FANZAの売上レポートを見ていると「源泉徴収」が徴収されています。毎月の振込額が思ったより少ない、年末にいくら税金を納めればいいのか分からない、確定申告でお金は戻るのかなど、不安を感じている方も多いのではないでしょうか。

源泉徴収されているお金については、確定申告をすると還付金として取り戻すことができる場合があります。

そこで本記事では、FANZA特有の源泉徴収の仕組みから、確定申告で還付金を受け取るまでの手順について解説します。

【基本】FANZAの源泉徴収とは?なぜ税金が引かれるのか

源泉徴収とは、報酬を支払う会社があなたに代わって概算の所得税等を天引きし、国へ前払いする制度です。ここではFANZAを運営している株式会社デジタルコマースが徴収し国に支払うものです。

源泉徴収は所得税を確実に国に納めてもらうための方法であると説明されています。源泉徴収というと会社に勤めている人であれば年末調整とセットで聞いたことがある方も多いかと思いますが、自営業・副業で収入を得る場合にも行われるので注意しましょう。

源泉徴収では所得税として納税するものを概算で差し引きます。月ごとの支払額に法律で定められた算式を機械的に当てはめるだけで、あなた固有の事情(機材・ソフト・通信費・外注費などの必要経費、基礎控除や社会保険料控除、青色申告特別控除、扶養の有無等)は一切考慮されません。

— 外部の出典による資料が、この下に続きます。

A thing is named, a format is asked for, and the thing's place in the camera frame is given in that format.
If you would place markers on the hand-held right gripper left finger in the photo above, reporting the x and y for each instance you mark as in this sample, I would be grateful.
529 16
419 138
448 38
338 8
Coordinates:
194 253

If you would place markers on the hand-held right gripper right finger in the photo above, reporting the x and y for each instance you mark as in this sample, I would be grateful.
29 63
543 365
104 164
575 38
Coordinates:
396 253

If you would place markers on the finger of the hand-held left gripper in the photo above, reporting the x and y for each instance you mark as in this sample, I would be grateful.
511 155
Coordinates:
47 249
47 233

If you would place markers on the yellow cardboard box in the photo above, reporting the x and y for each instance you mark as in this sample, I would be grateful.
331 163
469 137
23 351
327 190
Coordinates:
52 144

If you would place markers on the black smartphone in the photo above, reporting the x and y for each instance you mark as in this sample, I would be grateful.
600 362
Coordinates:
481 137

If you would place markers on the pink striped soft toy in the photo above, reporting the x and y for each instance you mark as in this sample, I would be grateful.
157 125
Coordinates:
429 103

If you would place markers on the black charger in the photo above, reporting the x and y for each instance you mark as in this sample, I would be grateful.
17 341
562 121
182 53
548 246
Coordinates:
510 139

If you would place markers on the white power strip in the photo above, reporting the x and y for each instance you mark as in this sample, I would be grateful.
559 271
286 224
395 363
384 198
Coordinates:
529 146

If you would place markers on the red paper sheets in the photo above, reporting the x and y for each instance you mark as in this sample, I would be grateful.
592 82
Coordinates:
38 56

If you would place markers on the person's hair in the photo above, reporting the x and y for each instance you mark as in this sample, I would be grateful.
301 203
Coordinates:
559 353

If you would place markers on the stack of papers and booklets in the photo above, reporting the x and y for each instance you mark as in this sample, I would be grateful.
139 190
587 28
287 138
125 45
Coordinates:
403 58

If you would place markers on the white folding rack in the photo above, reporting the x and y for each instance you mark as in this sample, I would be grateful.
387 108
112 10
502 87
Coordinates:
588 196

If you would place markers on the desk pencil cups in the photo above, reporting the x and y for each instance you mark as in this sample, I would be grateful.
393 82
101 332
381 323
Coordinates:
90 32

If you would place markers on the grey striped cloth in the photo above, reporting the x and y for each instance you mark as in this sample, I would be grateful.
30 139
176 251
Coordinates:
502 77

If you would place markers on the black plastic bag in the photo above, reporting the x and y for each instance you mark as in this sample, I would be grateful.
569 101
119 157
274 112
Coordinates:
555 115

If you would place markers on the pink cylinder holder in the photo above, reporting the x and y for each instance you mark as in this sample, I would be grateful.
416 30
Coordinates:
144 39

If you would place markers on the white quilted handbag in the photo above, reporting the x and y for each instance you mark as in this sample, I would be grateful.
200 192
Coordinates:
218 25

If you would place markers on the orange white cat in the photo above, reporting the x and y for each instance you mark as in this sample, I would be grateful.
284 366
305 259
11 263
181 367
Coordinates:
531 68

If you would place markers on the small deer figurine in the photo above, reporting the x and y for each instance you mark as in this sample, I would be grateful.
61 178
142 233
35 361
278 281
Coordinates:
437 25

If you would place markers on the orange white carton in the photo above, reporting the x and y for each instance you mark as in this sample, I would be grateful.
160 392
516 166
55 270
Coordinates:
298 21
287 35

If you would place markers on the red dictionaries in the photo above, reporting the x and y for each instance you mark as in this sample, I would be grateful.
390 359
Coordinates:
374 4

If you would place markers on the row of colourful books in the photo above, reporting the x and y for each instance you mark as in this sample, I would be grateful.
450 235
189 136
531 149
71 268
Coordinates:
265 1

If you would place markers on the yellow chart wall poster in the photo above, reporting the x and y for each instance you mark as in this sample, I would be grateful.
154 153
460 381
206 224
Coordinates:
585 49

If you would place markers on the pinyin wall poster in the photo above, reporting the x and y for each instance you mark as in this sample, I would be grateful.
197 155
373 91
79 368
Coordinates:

そこで、年末(翌年)に行う確定申告で1年分の「売上総額(手数料控除前)」「必要経費」「各種控除」を反映させ、最終税額とすでに天引きされた源泉徴収税額を突き合わせて精算する流れが必須です。

また、同じFANZA内でも報酬の性質により取扱いが変わることがあります。例として、デジタル商品の販売代金、出演・制作の対価、紹介・成果報酬(アフィリエイト)などで、支払区分や明細の記載欄が異なるケースがあり、源泉徴収の有無や計算基礎も変わることがあります。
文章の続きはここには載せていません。